Genoma e assetto cromosomico attengono entrambi al medesimo soggetto scientifico, il patrimonio genetico della specie nella sua totalità e nelle sue caratteristiche specie-specifiche. Genoma e assetto cromosomico non sono però sinonimi. Mentre il genoma è il sistema informazionale proprio degli esseri viventi in tutte le sue caratteristiche, espressioni ed evoluzioni, l'assetto cromosomico rappresenta invece solo l'aspetto organizzativo morfo-strutturale specie-specifico del genoma. Questo, come tutti i sistemi informazionali stabili, necessita infatti di un supporto materiale per mantenere nel tempo il programma genetico scritto, e tale supporto, nella quasi totalità dei viventi, è costituito ancora dallo stesso DNA. L'assetto cromosomico è da intendersi quindi come la modalità specie-specifica secondo la quale il genoma si organizza negli alti livelli di complessità strutturale (citologici microscopici e submicroscopici e sovramolecolari), conseguenti al suo passaggio evolutivo dai procarioti agli eucarioti. In questo sta la coerenza semantica fra i due termini e questo giustifica anche il comune uso di genoma aploide in riferimento al genoma/assetto cromosomico.

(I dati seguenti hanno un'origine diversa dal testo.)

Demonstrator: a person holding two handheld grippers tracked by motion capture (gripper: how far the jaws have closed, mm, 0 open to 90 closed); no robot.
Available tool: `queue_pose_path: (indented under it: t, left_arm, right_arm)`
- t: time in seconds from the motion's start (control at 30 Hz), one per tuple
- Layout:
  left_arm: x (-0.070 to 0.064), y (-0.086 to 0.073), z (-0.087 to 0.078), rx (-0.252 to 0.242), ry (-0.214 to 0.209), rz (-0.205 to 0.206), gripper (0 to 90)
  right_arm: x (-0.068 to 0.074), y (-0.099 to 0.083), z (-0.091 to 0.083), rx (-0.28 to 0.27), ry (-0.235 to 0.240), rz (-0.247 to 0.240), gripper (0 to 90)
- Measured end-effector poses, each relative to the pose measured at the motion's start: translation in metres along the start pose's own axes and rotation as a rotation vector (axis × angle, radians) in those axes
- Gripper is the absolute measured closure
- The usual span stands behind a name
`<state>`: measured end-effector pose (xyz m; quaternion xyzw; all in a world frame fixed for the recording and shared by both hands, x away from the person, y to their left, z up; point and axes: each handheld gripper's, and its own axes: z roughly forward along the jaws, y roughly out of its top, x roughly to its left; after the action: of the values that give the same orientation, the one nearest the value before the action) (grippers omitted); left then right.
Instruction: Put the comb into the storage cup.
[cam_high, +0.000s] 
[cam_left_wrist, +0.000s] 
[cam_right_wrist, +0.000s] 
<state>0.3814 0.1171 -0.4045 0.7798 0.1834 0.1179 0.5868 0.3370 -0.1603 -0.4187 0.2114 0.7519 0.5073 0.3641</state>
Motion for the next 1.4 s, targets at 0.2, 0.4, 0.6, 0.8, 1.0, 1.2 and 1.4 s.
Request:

È questa dunque la citogenetica del terzo millennio, un confluire e confondersi con tutte le differenti scienze interessate all'ereditarietà biologica, per assumere poi una sua più corretta posizione dottrinale. Non più disciplina della biologia, a cavallo fra citologia e genetica, che studia l'ereditarietà in funzione delle strutture cellulari che hanno un diretto rapporto con i fenomeni dell'ereditarietà biologica, bensì disciplina della genomica relativa all'organizzazione morfo-strutturale del genoma nelle situazioni di normalità, nella sua variabilità intraindividuale e interindividuale e nella sua dinamica evolutiva. Con questa veste si ricollega agli altri campi interessati all'ereditarietà biologica ed è coinvolta nelle ricadute applicative della genomica nei diversi ambiti delle scienze della vita, e in particolare in quello della medicina dell'uomo, come pure quelli finalizzati al miglioramento animale e vegetale.